Give the number of lines below that hold the string "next", and nothing more.

LISTED ENTRIES
++++++++++++++++++++

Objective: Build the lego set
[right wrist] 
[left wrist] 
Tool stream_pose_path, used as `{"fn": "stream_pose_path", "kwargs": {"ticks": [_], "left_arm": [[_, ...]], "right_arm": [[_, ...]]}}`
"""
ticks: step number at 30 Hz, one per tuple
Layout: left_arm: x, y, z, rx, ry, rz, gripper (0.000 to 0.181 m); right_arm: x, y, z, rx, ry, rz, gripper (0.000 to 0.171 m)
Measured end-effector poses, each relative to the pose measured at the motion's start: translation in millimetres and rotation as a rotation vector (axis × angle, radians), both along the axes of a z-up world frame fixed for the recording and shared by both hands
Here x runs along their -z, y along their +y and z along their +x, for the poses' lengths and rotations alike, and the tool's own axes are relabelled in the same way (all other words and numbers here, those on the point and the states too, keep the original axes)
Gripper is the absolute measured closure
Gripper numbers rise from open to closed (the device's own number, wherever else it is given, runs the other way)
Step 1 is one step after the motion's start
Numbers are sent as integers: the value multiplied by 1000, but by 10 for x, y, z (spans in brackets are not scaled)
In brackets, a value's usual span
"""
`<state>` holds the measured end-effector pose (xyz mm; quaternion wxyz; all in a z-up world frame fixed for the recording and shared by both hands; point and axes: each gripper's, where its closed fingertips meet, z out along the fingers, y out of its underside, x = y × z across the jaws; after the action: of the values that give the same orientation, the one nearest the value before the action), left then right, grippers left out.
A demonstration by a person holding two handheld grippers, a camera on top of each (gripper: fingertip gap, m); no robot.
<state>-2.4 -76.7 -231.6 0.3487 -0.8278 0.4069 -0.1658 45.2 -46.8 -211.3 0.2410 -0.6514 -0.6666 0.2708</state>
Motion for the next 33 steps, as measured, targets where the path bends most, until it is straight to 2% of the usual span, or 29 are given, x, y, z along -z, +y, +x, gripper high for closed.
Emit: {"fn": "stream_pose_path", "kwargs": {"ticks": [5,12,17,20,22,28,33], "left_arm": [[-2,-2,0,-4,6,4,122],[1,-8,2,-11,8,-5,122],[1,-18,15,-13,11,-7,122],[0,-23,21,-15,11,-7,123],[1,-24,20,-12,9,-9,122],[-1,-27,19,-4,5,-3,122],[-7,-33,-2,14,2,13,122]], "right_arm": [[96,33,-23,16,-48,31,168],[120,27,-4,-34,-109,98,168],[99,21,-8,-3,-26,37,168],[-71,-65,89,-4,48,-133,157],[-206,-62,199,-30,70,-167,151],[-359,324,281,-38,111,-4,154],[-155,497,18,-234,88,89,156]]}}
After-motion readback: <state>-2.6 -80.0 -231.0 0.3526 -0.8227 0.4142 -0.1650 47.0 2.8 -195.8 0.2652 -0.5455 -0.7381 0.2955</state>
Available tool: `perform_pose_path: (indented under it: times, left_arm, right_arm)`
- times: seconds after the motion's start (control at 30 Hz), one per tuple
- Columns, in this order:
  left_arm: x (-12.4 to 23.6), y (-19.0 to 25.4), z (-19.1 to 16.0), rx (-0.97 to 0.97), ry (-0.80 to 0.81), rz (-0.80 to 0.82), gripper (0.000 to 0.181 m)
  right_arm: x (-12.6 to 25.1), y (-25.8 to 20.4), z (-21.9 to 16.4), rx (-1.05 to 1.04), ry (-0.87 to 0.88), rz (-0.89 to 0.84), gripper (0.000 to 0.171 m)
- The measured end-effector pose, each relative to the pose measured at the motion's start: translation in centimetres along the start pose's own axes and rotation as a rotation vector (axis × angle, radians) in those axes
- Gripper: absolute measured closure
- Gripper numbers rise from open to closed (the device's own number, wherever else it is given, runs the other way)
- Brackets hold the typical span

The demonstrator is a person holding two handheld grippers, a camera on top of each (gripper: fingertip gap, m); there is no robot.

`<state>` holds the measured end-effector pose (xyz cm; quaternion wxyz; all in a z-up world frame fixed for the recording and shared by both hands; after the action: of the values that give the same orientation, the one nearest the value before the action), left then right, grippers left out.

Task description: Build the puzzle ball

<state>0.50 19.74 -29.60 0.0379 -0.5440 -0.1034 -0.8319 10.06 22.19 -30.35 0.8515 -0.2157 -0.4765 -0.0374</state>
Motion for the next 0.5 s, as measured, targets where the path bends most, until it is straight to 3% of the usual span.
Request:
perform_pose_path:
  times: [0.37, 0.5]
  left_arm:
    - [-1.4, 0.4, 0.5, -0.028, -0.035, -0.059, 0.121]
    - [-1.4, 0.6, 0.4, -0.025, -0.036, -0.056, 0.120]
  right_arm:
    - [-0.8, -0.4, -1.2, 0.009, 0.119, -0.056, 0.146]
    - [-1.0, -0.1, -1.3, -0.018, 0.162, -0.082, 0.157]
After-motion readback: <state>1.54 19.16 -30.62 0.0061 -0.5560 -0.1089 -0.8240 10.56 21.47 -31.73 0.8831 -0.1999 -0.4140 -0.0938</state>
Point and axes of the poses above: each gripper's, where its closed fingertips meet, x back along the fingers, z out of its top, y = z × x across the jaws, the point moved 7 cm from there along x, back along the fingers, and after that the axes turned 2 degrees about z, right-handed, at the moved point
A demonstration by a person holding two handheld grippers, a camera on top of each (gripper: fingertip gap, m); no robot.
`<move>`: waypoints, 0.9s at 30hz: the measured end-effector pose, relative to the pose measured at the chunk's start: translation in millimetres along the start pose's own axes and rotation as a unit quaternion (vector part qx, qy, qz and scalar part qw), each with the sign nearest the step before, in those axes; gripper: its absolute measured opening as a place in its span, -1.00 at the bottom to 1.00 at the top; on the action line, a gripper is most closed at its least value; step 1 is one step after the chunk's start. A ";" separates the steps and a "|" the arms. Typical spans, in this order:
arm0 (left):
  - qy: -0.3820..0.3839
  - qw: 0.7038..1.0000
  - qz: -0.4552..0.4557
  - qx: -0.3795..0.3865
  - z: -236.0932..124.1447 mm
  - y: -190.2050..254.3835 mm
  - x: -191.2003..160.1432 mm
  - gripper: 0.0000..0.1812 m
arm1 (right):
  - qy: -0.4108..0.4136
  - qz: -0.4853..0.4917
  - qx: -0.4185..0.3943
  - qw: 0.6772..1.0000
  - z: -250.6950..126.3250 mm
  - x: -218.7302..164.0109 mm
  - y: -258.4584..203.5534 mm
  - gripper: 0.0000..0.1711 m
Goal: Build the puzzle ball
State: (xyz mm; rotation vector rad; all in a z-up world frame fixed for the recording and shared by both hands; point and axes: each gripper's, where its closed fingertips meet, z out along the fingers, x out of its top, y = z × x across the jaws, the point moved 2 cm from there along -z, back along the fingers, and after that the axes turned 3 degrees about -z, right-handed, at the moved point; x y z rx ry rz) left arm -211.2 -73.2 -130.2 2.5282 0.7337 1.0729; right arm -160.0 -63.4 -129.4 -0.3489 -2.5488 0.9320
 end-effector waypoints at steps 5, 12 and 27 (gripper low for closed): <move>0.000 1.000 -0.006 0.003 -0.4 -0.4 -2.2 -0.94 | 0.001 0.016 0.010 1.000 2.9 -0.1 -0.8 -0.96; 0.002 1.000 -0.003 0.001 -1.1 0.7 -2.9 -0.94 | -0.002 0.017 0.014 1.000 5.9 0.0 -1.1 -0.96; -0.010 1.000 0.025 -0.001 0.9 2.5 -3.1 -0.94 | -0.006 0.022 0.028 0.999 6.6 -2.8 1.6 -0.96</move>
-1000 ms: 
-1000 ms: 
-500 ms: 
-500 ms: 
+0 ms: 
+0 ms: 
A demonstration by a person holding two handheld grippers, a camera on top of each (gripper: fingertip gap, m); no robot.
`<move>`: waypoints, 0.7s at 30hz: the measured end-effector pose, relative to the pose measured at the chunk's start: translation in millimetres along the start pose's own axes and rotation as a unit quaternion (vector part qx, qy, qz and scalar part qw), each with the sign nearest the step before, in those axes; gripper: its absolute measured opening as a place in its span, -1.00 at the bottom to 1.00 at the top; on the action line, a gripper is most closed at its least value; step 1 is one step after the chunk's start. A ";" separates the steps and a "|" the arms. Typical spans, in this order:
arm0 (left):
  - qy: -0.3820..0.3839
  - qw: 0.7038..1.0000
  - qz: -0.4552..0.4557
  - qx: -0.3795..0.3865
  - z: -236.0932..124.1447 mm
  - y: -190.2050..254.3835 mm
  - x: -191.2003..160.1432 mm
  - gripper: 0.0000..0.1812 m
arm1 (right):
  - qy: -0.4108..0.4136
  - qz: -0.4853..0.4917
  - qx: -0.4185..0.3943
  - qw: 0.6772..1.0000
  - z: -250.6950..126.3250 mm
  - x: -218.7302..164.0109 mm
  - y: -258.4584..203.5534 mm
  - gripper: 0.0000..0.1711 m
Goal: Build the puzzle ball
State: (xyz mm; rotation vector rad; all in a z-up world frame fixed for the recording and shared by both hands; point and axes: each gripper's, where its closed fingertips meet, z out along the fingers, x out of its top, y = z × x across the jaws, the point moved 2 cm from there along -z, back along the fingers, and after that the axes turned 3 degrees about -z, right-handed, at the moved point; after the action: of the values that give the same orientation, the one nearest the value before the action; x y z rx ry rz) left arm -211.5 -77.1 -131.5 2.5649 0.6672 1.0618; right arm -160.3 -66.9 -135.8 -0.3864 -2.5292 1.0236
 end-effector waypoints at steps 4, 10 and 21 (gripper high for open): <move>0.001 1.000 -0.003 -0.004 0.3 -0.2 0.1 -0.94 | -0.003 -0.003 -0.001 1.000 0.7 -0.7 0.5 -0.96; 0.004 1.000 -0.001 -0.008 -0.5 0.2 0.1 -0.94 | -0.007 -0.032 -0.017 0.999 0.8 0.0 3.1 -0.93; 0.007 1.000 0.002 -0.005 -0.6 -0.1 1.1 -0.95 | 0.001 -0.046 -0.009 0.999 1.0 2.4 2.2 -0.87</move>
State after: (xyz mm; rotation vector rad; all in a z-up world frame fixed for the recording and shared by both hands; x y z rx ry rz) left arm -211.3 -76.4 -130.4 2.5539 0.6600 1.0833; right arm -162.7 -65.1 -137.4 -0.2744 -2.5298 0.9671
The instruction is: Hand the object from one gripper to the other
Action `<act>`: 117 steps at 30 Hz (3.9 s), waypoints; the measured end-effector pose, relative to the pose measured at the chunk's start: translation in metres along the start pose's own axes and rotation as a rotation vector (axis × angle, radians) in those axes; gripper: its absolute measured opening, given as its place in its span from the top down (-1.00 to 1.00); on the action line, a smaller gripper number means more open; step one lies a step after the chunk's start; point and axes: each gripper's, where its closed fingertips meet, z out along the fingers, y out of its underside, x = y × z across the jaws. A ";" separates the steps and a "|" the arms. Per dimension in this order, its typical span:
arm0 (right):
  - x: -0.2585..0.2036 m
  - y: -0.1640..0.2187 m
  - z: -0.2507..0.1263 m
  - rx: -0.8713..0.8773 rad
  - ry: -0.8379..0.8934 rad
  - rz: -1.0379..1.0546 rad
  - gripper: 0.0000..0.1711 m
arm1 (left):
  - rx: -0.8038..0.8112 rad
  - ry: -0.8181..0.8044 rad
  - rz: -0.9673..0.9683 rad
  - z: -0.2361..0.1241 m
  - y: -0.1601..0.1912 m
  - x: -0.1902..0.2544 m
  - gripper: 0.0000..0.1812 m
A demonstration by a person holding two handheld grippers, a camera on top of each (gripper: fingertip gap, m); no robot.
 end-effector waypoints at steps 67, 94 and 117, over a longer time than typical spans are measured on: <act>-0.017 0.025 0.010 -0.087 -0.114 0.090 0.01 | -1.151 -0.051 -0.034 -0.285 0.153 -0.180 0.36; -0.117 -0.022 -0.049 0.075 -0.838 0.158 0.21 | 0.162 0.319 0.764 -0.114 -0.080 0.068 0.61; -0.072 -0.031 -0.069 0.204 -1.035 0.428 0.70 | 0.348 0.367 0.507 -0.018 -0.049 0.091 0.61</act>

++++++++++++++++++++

SOLUTION
2